Depuis lors, la « Journée internationale pour la protection de l’éducation contre les attaques » a parcouru du chemin. Elle est parvenue à fédérer les efforts internationaux et à renforcer l’action conjointe pour protéger l’éducation contre les attaques.
Cette journée souligne l’importance d’assurer la continuité d’une éducation sûre et de qualité, en particulier pour les jeunes vivant dans des zones de conflit, de crise et d’insécurité.Le thème de cette : « L’éducation peut-elle survivre aux attaques ? La résilience des sociétés humaines », met en lumière les défis auxquels la communauté internationale est confrontée pour garantir la résilience de l’éducation face aux attaques et renforcer sa capacité d’adaptation et de poursuite de son activité, tout en appelant à ce que justice soit faite et que les auteurs d’attaques ciblant l’éducation rendent des comptes.
Il met également l’accent sur la résilience des élèves et la nécessité d’intensifier les efforts pour soutenir les initiatives qui assurent le rétablissement continu des systèmes éducatifs et des communautés touchées par les attaques.
Selon les initiateurs, chacun doit jouer son rôle, à sa manière, pour contribuer à la promotion de la Journée où qu’il se trouve, cela contribuera à unifier et à coordonner les efforts, à renforcer la participation à cet événement international et à œuvrer ensemble pour protéger l’éducation et garantir l’accès à l’éducation pour les enfants et les jeunes dans les zones de conflit, de crise et d’insécurité.
Le constat est que la protection seule ne suffit pas, les systèmes éducatifs doivent être conçus pour résister aux attaques. La commémoration de 2026 met l’accent non pas seulement sur la seule prévention, mais sur le renforcement de la résilience et la garantie de la continuité de l’éducation malgré les guerres et les conflits.
Le défi fondamental consiste à assurer cette continuité pendant et après les attaques grâce à des mécanismes de préparation, d’adaptation et de relèvement.
Aux yeux de la Fondation « l’Education avant tout », la résilience ne se limite pas à une réponse post-crise. Protéger l’éducation exige des systèmes proactifs. Les gouvernements, les acteurs humanitaires et les partenaires au développement doivent investir dans des systèmes d’alerte précoce, des infrastructures éducatives alternatives, des solutions d’apprentissage à distance et des plans d’urgence avant même que les crises ne surviennent.
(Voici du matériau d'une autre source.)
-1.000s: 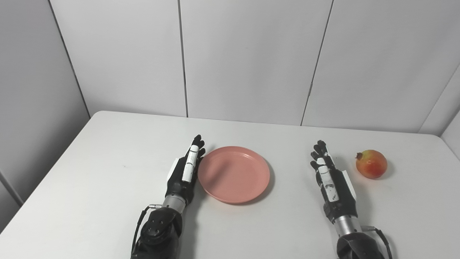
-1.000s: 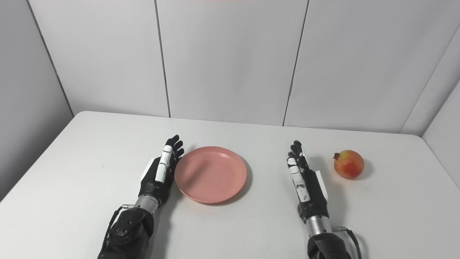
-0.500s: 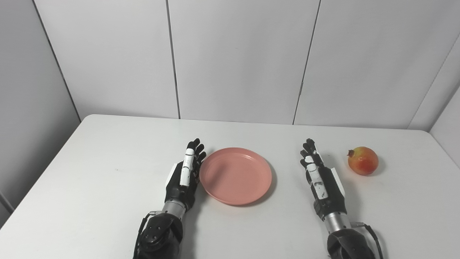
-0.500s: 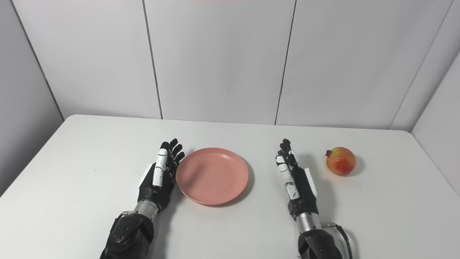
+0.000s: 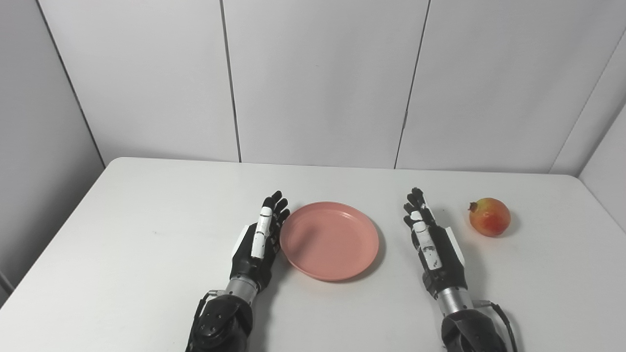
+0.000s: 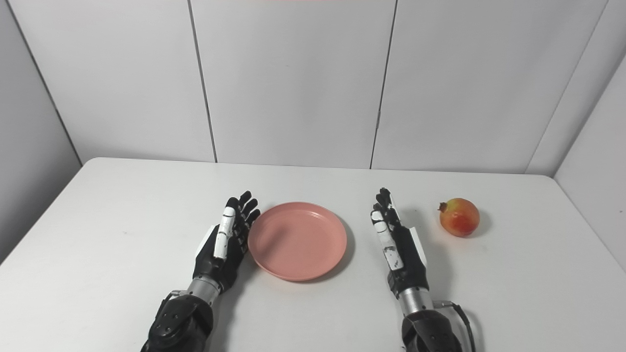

La commémoration de cette année met en lumière les stratégies novatrices développées par les élèves, les enseignants, les familles et les communautés locales pour assurer la continuité de l’apprentissage malgré les conflits, les déplacements de population et les attaques contre les écoles.Dans cette veine, la technologie peut contribuer à la continuité de l’éducation lorsque les écoles sont attaquées. Les outils d’apprentissage numérique et les plateformes éducatives sont de plus en plus accessibles.
Les modèles d’enseignement à distance et alternatifs sont de plus en plus essentiels pour garantir la continuité de l’apprentissage lorsque les salles de classe sont détruites, occupées ou inaccessibles.La résilience doit s’accompagner de responsabilité.
« Si nous saluons la résilience des communautés touchées, la communauté internationale doit renforcer son engagement envers le droit international humanitaire, œuvrer pour que justice soit rendue en cas d’attaques contre l’éducation et traduire en justice les auteurs de ces violations », affirme-t-on du côté de Doha.